To make this query more efficient, add an index to one of the join columns and rerun the explain statement:
mysql> ALTER TABLE t2 ADD INDEX (i2);
mysql> EXPLAIN SELECT t1.i1, t2.i2 FROM t1, t2 WHERE t1.i1 = t2.i2\G
*************************** 1. row ***************************
id: 1
select_type: SIMPLE
table: t1
type: ALL
possible_keys: NULL
key: NULL
key_len: NULL
ref: NULL
rows: 1000
Extra:
*************************** 2. row ***************************
id: 1
select_type: SIMPLE
table: t2
type: ref
possible_keys: i2
key: i2
key_len: 5
ref: sampdb.t1.i1
rows: 10
Extra: Using where; Using index
We can see a performance improvement. The output of the T1 does not change (indicating that a full table scan is required), but the optimizer handles T2 differently:
· The type change from all to ref means that the reference value (from the T1 value) can be used to perform an index lookup to locate a qualified data row in the T2.

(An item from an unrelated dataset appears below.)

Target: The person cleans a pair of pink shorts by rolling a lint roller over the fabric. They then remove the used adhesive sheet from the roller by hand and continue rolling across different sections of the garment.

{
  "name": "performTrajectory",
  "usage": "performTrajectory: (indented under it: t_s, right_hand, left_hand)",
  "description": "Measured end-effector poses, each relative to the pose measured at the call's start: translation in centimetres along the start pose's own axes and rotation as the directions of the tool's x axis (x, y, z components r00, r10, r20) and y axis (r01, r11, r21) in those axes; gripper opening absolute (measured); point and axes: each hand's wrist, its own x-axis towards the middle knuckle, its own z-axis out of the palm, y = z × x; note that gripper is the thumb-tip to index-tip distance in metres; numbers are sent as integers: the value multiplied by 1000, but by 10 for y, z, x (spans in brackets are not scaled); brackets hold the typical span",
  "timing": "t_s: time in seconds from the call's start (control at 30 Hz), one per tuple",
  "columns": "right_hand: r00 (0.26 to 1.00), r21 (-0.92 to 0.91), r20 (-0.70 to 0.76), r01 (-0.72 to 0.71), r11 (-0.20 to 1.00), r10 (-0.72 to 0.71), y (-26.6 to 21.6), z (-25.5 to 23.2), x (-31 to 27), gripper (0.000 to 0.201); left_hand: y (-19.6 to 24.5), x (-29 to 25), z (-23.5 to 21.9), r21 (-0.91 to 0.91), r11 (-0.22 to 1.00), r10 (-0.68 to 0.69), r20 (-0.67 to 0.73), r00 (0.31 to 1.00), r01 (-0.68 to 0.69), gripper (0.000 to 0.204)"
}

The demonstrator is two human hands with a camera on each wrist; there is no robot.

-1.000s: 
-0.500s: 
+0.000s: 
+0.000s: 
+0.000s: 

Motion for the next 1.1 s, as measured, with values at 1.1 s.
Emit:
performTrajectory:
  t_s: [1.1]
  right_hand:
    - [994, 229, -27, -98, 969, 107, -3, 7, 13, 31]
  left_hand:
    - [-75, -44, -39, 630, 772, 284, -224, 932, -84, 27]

· The reference value is given in the reference (ref) field: Sampdb.t1.i1.
· The row value is lowered from 1000 to 10, showing that the optimizer believes that for each row in the T1, it only needs to check 10 rows in the T2 (this is a pessimistic estimate.) In fact, only one row in the T2 matches the data row in the T1. We'll see how to help the optimizer improve this estimate later. All estimates for the combination of data rows make 1000x10=10000. It's 1 million better than the previous estimate of no index.
Is it valuable to index T1? In fact, for this particular join operation, it is necessary to scan a table, so it is not necessary to index the T1. If you want to see the effect, you can index T1.I1 and run explain again:
mysql> ALTER TABLE t1 ADD INDEX (i1);
mysql> EXPLAIN SELECT t1.i1, t2.i2 FROM t1, t2 WHERE t1.i1 = t2.i2\G
*************************** 1. row ***************************
id: 1
select_type: SIMPLE
table: t1
type: index
possible_keys: i1
key: i1
key_len: 5
ref: NULL
rows: 1000
Extra: Using index
*************************** 2. row ***************************
id: 1
select_type: SIMPLE
table: t2
type: ref
possible_keys: i2
key: i2
key_len: 5
ref: sampdb.t1.i1
rows: 10
Extra: Using where; Using index
The above output is similar to the output of the previous explain, but the addition of indexes has some changes to the output of T1. The type is changed from NULL to index, and the additional (Extra) is changed from NULL to the using index. These changes indicate that although the value of the index still needs to perform a full table scan, the optimizer can read the value directly from the index file, depending on the need to use the data file. You can see this kind of result from the MyISAM table, in which case the optimizer knows that it can get all the information it needs only by asking for the index file. This is also true for InnoDB and BDB tables, where the optimizer can use the information in the index alone without searching for rows of data.